Most class III drugs used for the treatment of AF are IKr inhibitors. Unfortunately, blockade of the IKr current also prolongs the ventricular action potentials and QT duration. This increases the chance of torsade de pointes arrhythmias.2 Because IKur is absent in the ventricles, IKur blockers may have a selective action on the atria.6 As shown in the dog by Nattel et al,18 4-aminopyridine (a blocker of IKur and Ito) increased atrial refractoriness without affecting the ventricular refractory period. In the goat, AVE0118 also did not prolong ventricular repolarization while exerting a strong class III effect on the atria. Thus, compared with the IKr blocker dofetilide, AVE0118 was highly atrial selective. In pigs, no prolongation of ventricular refractoriness and QT duration was found after administration of AVE0118.17
Clinical Implications and Limitations
Despite the development of various ablation techniques for the treatment of AF, the development of a safe and effective drug for prevention and termination of AF would have major impact on the management of AF. Our present study suggests that blockers of early K+ currents (IKur and Ito) may have a high clinical potential.
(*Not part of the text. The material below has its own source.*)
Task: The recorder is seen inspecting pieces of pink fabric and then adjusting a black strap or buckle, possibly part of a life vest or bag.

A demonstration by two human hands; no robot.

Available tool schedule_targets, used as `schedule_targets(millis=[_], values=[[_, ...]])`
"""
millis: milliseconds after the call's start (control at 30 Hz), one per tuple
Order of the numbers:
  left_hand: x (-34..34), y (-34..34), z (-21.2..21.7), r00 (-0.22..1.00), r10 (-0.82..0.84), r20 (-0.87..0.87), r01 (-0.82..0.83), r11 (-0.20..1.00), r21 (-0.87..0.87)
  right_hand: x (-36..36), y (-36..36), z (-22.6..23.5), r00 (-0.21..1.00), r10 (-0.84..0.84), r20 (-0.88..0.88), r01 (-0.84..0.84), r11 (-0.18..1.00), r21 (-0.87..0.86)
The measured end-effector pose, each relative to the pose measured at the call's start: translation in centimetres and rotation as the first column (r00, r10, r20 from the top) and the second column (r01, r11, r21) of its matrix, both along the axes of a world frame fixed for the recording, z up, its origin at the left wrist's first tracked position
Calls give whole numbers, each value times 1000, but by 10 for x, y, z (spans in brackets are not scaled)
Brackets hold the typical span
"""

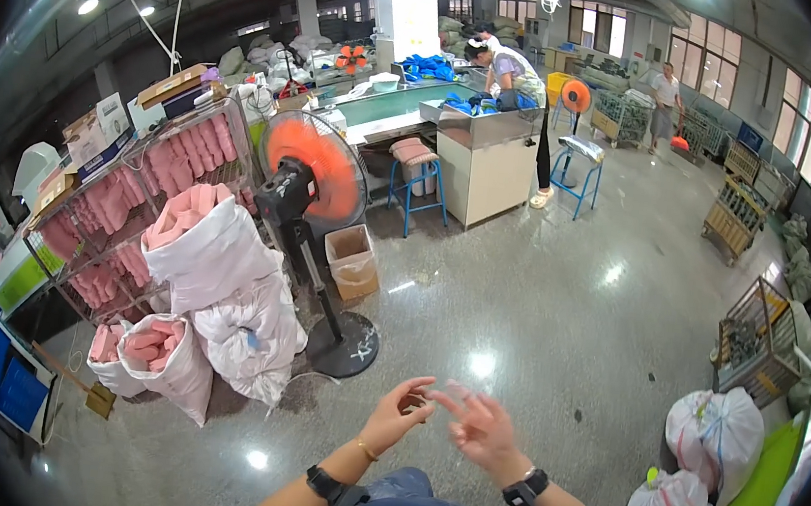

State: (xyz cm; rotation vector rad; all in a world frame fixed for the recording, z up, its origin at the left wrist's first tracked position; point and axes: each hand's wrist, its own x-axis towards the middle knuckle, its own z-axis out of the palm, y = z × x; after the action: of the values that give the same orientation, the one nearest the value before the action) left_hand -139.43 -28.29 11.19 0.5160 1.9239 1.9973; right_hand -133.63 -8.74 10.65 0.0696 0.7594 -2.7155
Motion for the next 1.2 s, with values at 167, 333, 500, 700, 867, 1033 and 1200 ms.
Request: schedule_targets(millis=[167, 333, 500, 700, 867, 1033, 1200], values=[[-141, 41, -23, 995, 100, -26, -97, 990, 100, -161, 19, -17, 955, 255, 152, -160, 874, -459], [-313, 103, -40, 948, 303, 98, -312, 944, 107, -338, 52, -10, 940, 272, 207, -143, 864, -483], [-475, 171, -40, 896, 436, -78, -413, 886, 208, -500, 98, -10, 985, 153, 76, -133, 965, -227], [-646, 215, -74, 777, 548, -311, -594, 802, -71, -674, 150, -34, 960, 237, 148, -212, 964, -162], [-784, 232, -77, 610, 691, -388, -764, 642, -59, -854, 178, -42, 882, 453, 131, -424, 883, -201], [-878, 205, -78, 474, 735, -485, -877, 341, -339, -1015, 162, -49, 671, 715, 195, -695, 699, -170], [-942, 150, -124, 95, 991, -93, -977, 75, -199, -1125, 107, -78, 573, 793, 205, -787, 603, -132]])
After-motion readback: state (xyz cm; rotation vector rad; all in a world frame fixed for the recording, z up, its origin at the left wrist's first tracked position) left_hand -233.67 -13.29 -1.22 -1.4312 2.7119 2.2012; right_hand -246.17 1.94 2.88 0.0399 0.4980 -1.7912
The strong class III effect in remodeled atria, together with the absence of an effect on QT duration, offers hope that these drugs can be used effectively without the risk of ventricular arrhythmias. However, caution is warranted in extrapolating our results to humans. One important difference is that the atrial action potential is shorter and the degree of electrical remodeling is higher in the goat than in humans.19 Therefore, it is hard to predict whether the beneficial effects of IKur/Ito blockade, as observed in the goat, will also occur in humans. Another important caveat is that the goat model lacks the pathological changes seen in atria of patients with AF. Hypertension, valvular and coronary artery disease, and heart failure all cause structural changes in the atria such as interstitial fibrosis, apoptosis, and dilatation. Therefore, it remains to be seen whether early class III drugs like AVE0118 will be safe and effective in humans.
This study was supported by grants 902-16-097 and 920-033-122 from the Netherlands Organization for Scientific Research and by a research grant from Aventis Pharma Germany, GmbH.
Dr Gögelein is an employee of and Dr Allessie is a consultant for Aventis Pharma Germany, GmbH.